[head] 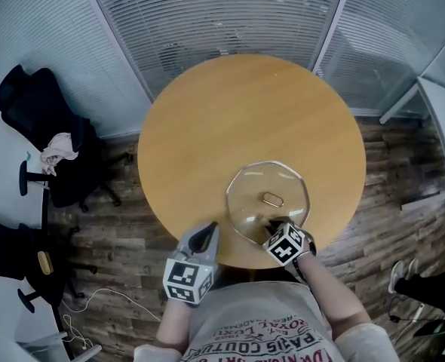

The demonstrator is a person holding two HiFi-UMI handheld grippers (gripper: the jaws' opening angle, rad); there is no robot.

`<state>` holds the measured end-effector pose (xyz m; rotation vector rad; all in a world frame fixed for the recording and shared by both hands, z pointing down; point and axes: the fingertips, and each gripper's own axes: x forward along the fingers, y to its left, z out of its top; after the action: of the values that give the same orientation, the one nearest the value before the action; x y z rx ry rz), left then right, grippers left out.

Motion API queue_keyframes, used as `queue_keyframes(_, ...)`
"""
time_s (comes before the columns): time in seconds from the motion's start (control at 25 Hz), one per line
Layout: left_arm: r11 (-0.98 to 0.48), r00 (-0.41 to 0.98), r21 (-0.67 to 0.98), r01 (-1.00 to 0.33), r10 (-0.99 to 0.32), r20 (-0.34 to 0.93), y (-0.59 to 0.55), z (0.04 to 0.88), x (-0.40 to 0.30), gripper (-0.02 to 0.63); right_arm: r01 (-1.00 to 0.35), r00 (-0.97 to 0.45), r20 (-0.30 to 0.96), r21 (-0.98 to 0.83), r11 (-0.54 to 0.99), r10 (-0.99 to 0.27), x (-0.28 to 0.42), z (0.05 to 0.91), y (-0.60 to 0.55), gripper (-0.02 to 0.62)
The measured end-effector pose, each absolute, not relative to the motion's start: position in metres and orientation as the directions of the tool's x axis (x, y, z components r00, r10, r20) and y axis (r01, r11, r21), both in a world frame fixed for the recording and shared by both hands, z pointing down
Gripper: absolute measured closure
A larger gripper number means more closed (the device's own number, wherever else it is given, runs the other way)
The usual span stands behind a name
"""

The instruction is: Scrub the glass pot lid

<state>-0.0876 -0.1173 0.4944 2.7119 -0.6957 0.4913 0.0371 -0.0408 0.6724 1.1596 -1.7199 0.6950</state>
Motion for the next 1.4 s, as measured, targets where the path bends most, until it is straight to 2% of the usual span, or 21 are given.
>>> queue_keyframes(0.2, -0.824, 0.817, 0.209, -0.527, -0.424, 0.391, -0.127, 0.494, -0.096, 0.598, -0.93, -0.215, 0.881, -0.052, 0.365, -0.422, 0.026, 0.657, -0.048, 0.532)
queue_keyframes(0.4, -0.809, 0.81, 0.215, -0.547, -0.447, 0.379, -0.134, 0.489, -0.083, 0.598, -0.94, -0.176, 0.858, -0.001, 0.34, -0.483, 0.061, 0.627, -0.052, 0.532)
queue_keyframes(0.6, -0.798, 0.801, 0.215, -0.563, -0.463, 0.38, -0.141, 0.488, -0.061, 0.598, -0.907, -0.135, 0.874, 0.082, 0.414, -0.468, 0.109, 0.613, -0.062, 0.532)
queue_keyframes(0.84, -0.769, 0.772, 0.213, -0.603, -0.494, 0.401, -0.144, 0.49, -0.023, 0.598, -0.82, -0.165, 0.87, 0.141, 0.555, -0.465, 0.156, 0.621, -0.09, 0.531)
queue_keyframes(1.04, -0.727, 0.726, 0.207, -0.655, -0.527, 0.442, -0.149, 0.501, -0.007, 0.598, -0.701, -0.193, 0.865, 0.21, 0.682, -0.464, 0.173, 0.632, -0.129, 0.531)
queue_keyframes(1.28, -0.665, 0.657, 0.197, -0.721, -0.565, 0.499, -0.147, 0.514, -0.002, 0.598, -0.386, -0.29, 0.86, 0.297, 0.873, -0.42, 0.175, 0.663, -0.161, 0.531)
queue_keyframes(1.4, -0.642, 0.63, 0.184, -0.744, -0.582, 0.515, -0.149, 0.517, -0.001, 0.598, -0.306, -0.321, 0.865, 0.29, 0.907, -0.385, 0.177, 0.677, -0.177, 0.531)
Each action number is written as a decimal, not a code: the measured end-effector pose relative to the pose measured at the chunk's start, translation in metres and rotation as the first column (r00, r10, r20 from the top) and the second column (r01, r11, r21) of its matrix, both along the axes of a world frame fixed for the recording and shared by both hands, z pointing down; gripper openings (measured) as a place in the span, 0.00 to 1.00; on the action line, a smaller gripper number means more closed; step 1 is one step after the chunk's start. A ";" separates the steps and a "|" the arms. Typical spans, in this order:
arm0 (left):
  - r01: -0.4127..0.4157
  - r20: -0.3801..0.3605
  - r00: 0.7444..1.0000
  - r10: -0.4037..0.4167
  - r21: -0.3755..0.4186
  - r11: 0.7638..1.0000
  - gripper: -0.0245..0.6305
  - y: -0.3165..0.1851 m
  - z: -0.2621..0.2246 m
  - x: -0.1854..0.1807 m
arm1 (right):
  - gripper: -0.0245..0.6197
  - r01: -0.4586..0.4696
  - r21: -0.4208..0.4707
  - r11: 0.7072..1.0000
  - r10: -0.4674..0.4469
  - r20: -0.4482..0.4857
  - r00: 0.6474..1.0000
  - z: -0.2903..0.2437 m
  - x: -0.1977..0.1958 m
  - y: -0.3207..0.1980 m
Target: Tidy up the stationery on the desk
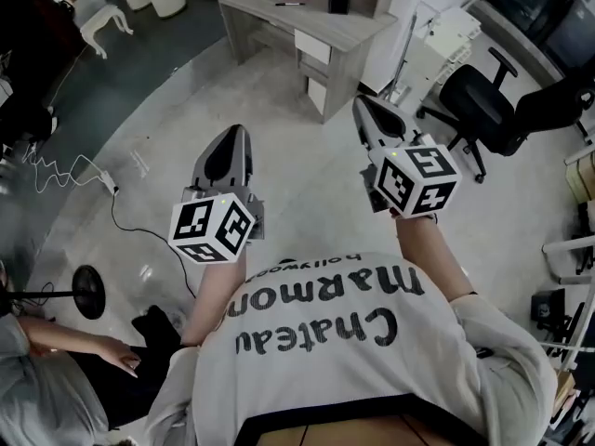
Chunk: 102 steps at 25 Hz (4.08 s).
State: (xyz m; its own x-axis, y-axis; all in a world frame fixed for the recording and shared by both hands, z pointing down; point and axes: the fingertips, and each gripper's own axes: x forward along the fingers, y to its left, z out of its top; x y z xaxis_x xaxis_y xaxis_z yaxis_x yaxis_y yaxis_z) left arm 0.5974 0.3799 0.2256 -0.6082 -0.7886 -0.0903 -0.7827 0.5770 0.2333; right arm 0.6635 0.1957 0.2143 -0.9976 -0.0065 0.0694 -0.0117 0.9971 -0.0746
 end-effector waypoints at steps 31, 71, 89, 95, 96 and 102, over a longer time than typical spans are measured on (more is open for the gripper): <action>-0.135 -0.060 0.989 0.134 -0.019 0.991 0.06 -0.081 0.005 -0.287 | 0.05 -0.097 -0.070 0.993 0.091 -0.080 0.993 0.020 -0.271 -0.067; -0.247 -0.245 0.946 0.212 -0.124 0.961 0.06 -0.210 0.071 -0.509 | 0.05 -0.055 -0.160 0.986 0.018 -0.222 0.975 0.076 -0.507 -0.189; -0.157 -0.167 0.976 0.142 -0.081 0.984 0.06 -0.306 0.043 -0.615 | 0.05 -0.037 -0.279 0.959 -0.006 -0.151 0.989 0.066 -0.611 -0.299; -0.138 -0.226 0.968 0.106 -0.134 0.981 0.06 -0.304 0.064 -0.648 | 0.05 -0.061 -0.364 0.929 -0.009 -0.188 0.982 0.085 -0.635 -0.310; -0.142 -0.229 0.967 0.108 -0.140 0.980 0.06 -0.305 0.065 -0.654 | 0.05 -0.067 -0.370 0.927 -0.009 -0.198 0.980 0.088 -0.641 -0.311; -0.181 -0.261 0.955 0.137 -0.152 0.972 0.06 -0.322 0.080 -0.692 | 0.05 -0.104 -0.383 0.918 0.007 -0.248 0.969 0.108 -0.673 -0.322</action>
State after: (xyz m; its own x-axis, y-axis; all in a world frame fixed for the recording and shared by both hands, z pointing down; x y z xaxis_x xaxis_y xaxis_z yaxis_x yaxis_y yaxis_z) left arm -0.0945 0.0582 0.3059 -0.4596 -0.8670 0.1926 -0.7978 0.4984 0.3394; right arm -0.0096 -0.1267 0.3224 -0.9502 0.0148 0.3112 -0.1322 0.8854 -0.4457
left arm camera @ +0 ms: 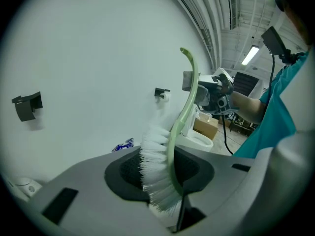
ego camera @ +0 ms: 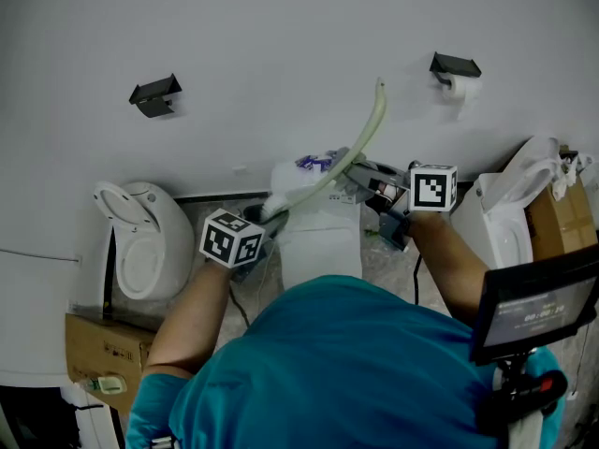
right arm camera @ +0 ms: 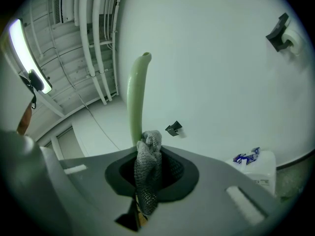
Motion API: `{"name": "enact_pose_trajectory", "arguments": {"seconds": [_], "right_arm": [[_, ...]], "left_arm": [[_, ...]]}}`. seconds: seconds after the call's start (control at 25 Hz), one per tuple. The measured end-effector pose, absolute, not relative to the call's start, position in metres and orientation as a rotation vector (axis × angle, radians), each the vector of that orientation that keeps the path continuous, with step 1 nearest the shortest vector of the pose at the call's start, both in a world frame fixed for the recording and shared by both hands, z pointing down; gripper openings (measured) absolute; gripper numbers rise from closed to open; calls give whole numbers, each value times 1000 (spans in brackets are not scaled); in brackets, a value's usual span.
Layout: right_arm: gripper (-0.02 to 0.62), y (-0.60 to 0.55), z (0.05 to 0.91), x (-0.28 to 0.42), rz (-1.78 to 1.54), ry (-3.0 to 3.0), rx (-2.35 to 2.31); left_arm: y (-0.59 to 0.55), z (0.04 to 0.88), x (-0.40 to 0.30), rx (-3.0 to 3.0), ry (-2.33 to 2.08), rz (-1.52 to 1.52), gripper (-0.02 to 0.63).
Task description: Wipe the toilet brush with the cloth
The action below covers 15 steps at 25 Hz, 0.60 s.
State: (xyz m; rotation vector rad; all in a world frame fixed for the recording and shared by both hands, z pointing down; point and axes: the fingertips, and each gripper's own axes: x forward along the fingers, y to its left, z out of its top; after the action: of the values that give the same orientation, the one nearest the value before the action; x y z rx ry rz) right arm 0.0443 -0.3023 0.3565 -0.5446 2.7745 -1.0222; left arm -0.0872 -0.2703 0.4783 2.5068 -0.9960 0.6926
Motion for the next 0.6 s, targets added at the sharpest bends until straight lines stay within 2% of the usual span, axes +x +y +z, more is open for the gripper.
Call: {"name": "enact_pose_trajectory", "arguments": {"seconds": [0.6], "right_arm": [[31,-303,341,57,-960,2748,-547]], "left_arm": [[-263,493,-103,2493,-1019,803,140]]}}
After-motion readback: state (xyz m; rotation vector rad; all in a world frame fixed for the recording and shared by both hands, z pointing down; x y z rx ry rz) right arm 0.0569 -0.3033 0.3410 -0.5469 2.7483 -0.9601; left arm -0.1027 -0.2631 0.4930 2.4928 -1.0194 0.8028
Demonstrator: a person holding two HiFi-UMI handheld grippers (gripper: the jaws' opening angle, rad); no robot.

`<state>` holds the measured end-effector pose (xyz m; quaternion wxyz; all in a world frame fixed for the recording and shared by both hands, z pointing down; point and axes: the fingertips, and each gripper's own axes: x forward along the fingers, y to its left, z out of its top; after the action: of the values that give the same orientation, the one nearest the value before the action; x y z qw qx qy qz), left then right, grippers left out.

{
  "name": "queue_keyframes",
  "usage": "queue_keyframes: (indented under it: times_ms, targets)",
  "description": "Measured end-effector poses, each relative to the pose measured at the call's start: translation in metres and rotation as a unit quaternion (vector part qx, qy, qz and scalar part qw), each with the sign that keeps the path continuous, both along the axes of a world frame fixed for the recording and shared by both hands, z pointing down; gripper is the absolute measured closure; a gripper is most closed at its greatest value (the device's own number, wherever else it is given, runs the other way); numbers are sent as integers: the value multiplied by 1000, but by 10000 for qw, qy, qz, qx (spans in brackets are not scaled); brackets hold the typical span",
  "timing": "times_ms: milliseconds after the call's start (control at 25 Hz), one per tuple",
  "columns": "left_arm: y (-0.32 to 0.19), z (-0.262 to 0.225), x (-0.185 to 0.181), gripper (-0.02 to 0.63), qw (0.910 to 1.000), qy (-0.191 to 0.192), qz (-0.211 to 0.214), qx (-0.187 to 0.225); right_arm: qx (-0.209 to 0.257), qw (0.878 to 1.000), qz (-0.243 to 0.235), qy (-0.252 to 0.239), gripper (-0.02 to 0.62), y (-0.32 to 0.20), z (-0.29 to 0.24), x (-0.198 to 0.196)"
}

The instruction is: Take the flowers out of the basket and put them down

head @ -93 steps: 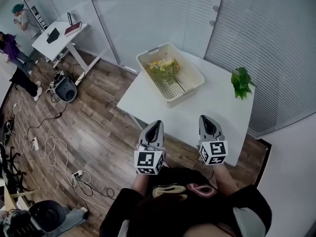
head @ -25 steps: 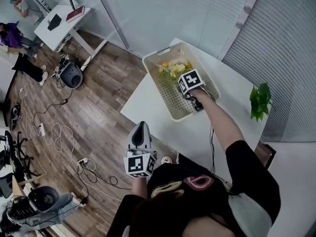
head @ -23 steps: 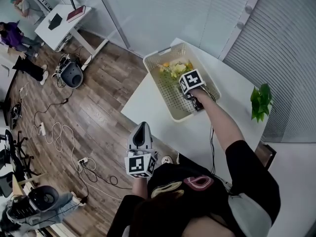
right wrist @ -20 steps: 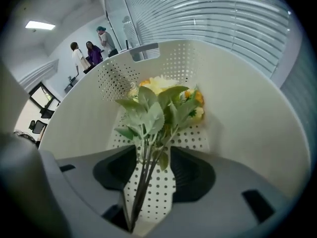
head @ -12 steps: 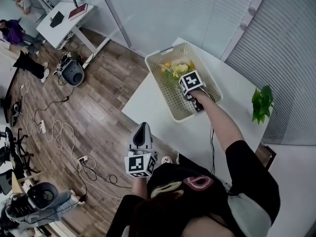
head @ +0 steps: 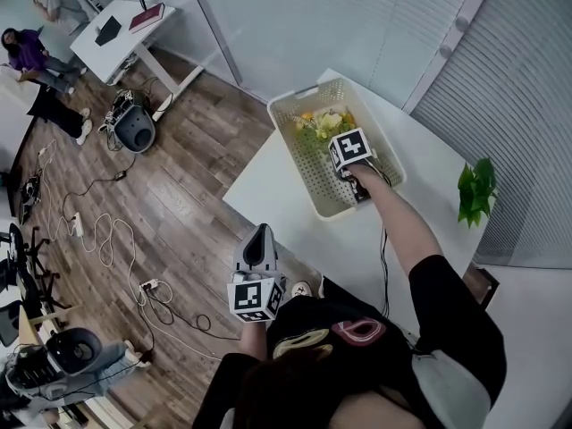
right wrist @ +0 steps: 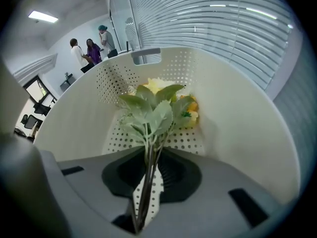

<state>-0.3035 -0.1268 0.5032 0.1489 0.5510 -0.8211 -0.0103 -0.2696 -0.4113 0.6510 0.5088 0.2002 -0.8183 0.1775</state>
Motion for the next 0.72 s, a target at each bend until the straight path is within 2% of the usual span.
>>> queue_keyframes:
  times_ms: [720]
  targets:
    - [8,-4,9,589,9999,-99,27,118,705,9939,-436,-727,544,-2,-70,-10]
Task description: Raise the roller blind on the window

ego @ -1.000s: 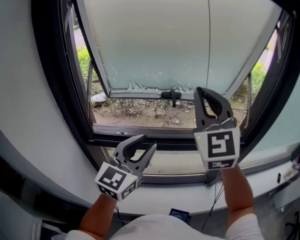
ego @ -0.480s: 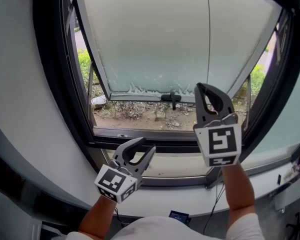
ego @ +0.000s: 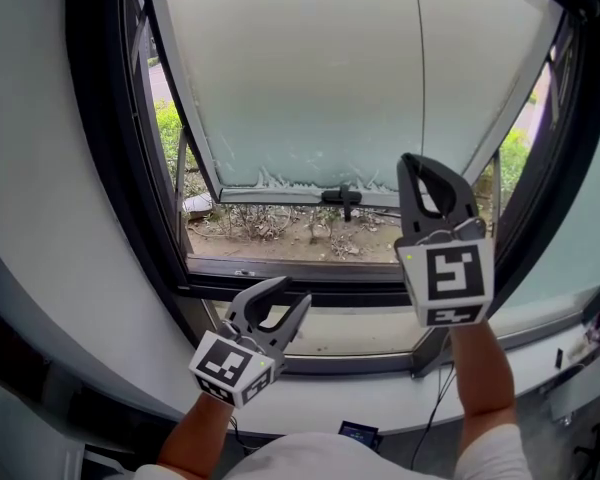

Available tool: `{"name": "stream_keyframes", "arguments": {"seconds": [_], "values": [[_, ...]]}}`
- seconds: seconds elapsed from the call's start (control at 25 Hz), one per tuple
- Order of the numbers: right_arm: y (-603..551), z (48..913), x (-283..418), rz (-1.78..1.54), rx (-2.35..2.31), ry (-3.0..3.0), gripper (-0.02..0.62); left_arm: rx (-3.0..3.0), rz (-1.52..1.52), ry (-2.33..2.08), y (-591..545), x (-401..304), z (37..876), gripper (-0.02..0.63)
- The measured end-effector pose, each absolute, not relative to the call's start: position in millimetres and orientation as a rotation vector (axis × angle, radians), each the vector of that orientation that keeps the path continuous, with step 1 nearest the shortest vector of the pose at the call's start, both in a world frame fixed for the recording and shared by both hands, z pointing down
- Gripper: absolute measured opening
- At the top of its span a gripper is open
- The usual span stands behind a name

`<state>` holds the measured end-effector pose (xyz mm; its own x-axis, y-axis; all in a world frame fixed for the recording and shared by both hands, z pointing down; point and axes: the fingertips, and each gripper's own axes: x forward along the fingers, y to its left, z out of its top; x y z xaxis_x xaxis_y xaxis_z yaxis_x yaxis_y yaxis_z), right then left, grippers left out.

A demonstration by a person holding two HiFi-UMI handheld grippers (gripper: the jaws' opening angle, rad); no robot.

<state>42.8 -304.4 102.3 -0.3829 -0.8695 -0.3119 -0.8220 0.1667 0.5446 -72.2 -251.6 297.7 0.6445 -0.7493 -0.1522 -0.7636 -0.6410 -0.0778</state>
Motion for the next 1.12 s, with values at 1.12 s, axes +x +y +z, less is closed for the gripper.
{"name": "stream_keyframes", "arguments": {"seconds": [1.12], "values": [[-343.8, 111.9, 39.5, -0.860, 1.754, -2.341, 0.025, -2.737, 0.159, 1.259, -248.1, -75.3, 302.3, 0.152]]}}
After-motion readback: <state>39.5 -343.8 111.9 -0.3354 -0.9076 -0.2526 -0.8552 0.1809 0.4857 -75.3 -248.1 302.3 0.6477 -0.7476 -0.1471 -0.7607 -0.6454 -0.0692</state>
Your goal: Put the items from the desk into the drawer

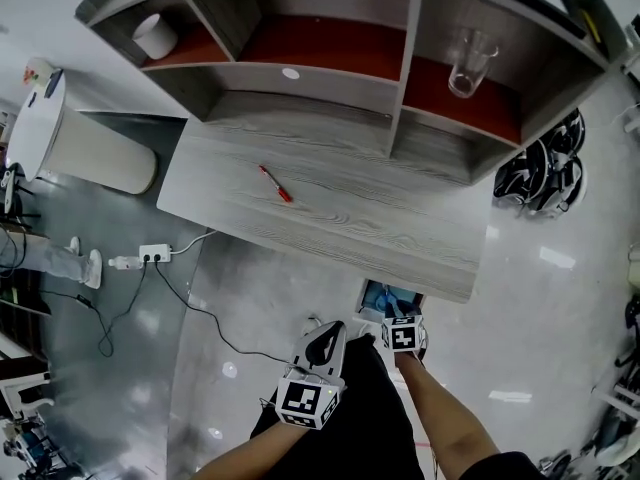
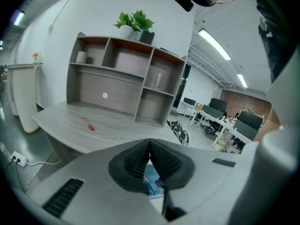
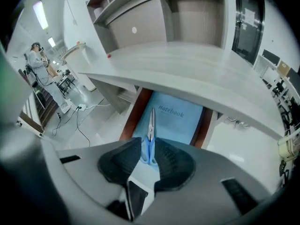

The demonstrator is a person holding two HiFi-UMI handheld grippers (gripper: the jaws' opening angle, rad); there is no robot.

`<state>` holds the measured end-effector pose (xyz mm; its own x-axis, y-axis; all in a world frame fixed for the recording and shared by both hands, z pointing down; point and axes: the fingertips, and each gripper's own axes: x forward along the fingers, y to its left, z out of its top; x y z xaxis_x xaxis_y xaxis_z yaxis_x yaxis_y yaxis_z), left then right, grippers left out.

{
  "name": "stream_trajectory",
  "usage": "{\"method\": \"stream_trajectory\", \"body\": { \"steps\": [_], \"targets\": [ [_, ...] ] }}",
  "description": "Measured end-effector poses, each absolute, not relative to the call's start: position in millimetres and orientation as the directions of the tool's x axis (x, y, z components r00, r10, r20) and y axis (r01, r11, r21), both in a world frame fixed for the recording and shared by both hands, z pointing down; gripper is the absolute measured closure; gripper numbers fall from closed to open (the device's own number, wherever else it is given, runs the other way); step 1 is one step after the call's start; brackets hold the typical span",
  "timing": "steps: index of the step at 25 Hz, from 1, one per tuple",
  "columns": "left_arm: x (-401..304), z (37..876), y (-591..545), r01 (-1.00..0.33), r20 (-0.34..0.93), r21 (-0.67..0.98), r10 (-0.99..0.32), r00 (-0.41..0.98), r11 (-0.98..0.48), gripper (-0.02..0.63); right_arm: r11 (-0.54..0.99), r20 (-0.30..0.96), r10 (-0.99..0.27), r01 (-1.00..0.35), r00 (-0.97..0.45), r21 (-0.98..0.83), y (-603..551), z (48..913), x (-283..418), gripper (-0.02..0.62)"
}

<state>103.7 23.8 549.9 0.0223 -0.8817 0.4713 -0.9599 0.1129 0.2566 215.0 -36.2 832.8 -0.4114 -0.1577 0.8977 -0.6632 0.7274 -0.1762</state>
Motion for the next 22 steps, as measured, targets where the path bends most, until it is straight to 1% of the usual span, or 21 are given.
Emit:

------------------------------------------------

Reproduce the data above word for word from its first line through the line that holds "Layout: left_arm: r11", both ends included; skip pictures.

[head] 

The demonstrator is a person holding two HiFi-UMI handheld grippers (gripper: the jaws' opening angle, rad); there is no robot.

`<state>` holds the measured end-effector pose (xyz m; rotation vector rad; all in a world frame fixed for the recording and shared by both hands, z pointing down; point and axes: the fingertips, and each gripper's own axes: x forward along the fingers, y to its left, z out of its top; after the action: of the values that give the same orientation, the one nearest the value before the action; x y z rx ry rz), left then right, grippers left out.

Motion API queue_keyframes, used as `queue_keyframes(_, ...)`
"""
time_s (comes before the columns): time in seconds from the motion's start (control at 25 Hz), one per line
Layout: left_arm: r11 (-0.98 to 0.48), r00 (-0.41 to 0.98), r21 (-0.67 to 0.98), r01 (-1.00 to 0.33), r10 (-0.99 to 0.32), r20 (-0.34 to 0.93), y (-0.59 to 0.55), z (0.04 to 0.88), x (-0.40 to 0.30), gripper (-0.02 to 0.63); right_arm: r01 (-1.00 to 0.35), r00 (-0.97 to 0.45), r20 (-0.30 to 0.96), r21 (-0.98 to 0.83), r11 (-0.54 to 0.99), r10 (-0.99 to 0.27), x (-0.28 to 0.42), z (0.05 to 0.91), y (-0.60 to 0.55), gripper (-0.02 to 0.62)

Nothing else goes with this output.